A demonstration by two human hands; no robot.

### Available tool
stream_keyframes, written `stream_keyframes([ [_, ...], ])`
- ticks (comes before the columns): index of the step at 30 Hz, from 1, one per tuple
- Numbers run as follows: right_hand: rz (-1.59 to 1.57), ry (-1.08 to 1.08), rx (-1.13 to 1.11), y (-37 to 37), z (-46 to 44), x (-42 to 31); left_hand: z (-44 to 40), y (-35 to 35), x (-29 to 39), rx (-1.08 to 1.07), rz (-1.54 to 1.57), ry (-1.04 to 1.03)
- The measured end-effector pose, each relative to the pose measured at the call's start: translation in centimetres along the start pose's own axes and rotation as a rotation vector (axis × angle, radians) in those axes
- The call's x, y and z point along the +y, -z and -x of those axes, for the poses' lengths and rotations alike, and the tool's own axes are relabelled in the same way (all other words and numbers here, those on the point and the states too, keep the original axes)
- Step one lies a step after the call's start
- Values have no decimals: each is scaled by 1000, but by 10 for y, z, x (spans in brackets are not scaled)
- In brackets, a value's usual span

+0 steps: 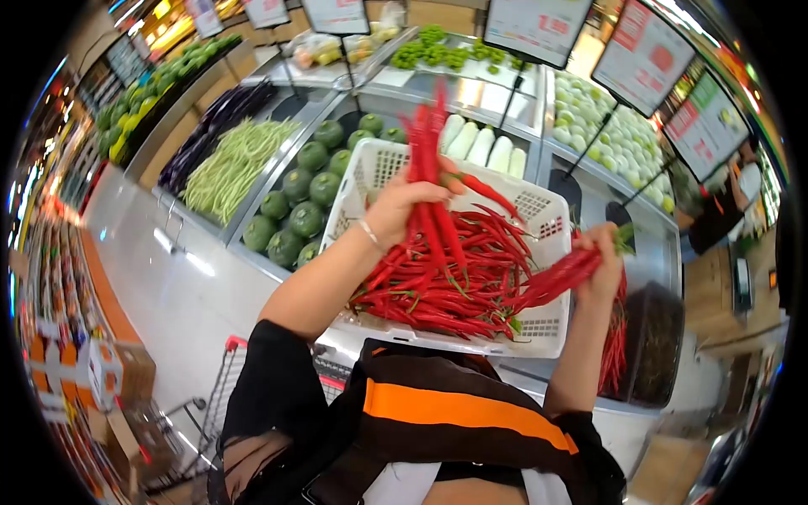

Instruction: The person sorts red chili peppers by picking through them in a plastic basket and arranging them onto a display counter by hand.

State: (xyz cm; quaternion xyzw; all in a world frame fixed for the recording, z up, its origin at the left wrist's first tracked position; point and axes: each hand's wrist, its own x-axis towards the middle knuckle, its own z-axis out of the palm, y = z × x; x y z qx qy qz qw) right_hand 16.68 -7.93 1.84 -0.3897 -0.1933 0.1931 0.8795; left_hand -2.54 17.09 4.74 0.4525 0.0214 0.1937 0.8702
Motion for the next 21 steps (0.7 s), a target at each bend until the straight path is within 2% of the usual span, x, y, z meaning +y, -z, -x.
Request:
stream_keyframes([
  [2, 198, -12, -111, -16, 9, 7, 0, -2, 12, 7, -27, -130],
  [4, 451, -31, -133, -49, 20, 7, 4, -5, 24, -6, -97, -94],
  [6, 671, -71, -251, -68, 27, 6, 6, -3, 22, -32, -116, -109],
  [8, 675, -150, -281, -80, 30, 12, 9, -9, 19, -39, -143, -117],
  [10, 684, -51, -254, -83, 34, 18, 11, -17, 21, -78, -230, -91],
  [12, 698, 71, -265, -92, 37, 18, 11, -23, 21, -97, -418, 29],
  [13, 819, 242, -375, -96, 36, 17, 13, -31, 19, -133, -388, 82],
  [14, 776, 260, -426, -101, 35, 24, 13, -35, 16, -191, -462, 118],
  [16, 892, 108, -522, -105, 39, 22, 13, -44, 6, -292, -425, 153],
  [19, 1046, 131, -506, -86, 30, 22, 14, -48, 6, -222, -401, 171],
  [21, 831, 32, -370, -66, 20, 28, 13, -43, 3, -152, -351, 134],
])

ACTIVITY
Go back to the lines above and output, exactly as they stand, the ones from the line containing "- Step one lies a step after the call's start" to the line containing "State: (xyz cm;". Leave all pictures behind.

WRITTEN ANSWER
- Step one lies a step after the call's start
- Values have no decimals: each is scaled by 1000, but by 10 for y, z, x (spans in brackets are not scaled)
- In brackets, a value's usual span

+0 steps: 

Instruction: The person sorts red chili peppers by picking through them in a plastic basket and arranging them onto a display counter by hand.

State: (xyz cm; quaternion xyzw; all in a world frame fixed for the recording, z up, its origin at the left wrist's first tracked position; point and axes: each hand's wrist, its own x-axis towards the middle knuckle, its own z-axis out of the palm, y = z × x; x y z qx qy qz qw) right_hand 16.68 -7.93 1.84 -0.3897 -0.1933 0.1931 0.8795; left_hand -2.54 17.09 4.74 0.4525 0.0214 0.1937 0.8702

The response is finished.